Figures 5 and 6, depict the training accuracy and loss curves, respectively, regarding the number of epochs for DenseNet, MoibileNet, EfficientNet, VGG19, ResNet and Inception. The Fig shows that while EfficientNet takes longer than other models to achieve the ideal value, it stabilizes after 5 or 7 epochs. According to Fig. 5, DenseNet has considerably greater accuracy than the other models for the provided dataset. DenseNet works better in terms of training accuracy than the other models. If there had been more than 15 epochs, DenseNet might have exhibited greater precision.

Comparison of training accuracy.

Comparison of training loss.
We impart an ensemble model of CNN based on deep features in this article.

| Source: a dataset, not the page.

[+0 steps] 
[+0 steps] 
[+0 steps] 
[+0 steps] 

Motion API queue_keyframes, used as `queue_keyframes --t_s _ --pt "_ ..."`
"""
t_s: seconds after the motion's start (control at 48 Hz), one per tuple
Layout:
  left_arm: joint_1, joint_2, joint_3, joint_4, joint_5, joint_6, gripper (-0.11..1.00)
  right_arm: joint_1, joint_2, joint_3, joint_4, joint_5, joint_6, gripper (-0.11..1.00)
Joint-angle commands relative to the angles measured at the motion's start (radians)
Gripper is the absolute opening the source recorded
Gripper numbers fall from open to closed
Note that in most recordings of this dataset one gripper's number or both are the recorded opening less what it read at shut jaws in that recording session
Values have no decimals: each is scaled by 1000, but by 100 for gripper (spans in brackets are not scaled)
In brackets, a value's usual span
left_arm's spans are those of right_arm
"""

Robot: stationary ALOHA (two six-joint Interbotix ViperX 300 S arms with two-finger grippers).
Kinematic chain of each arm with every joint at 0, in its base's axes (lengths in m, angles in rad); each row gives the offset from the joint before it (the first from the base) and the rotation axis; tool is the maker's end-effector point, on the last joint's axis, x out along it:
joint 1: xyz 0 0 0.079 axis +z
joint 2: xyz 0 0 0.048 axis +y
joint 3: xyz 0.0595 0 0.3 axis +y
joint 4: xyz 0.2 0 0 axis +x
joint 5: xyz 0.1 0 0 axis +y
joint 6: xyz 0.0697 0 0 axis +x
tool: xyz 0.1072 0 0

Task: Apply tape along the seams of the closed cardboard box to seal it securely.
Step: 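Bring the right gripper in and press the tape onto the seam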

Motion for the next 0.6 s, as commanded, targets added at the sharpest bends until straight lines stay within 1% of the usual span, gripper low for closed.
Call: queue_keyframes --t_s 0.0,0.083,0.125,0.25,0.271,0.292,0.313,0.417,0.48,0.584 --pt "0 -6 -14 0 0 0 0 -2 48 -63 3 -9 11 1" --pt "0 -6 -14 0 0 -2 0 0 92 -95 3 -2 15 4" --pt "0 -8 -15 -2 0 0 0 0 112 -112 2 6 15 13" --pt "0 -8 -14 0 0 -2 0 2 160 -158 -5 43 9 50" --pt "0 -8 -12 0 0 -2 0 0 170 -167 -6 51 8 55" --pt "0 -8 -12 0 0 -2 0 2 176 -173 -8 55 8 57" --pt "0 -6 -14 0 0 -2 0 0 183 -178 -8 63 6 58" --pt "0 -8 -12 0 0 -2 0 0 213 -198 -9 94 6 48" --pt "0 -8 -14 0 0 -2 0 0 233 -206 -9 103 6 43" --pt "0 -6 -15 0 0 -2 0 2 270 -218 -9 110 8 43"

Pre-trained deep networks for disease detection are evaluated using six different models. DenseNet, MobileNet, EfficientNet, VGG19, ResNet and Inception are the names of these deep networks.
In this research study, we used the transfer learning technique to enhance pre-trained CNN models. The outcomes of the plant leaf disease identification clearly demonstrate the efficacy of the ESOS algorithm. We assessed the accuracy scores of fine-tuning for the DenseNet, MobileNet, EfficientNet, VGG19, ResNet, and Inception models to ascertain how transfer learning affected system performance. The outcomes of the modified models were then combined with the output of the ESOS algorithm. An ESOS algorithm was therefore given the deep characteristics of pre-trained CNN networks. Furthermore, Adam (stochastic gradient descent with momentum) learning was used as the deep network optimisation method. After 15 iterations, the training process was over. Table 2 contains the accuracy ratings that were obtained for this experimental study. Table 3 shows that the DenseNet design, among deep networks based on transfer learning, had the highest accuracy (98%), while the VGG19 architecture performed the worst (89%).
In this research, we proposed identifying plant diseases using deep CNN-based deep learning models. We assessed the effectiveness of deep learning-based feature extraction for detecting plant diseases using a range of models. The results show that deep learning algorithms are more effective than manual feature extraction techniques at extracting results. Faster calculation on the same hardware platform is the main advantage of the suggested paradigm because of higher performance with fewer parameters. Deep learning models are helpful for identifying diseases and in the field of agriculture. The simplest models to construct for transfer learning and fine-tuning are CNN models where the new assignment closely resembles the original. One of the elements that influences how well a model operates after being tweaked is the model optimisation approach. In this study, the performance of six enhanced CNN models with the Adam-trained ESOS algorithm is studied. The MoibileNet, DenseNet, EfficientNet, VGG19, ResNet, and Inception, CNN models are used in the study. Training accuracy curves are employed as statistical metrics for contrasting various models. DenseNet with an accuracy of 98%, precision of 84%, recall of 82%, and F1-score of 82% together with the ESOS optimization algorithm performs better than other CNN models and has somewhat greater accuracy when the number of epochs is set to 15. For forthcoming research, we plan to develop models that integrate a number of machine learning classifiers with deep learning networks. Additionally, methods for feature reduction will be researched in order to extract the most beneficial characteristics from the acquired deep data.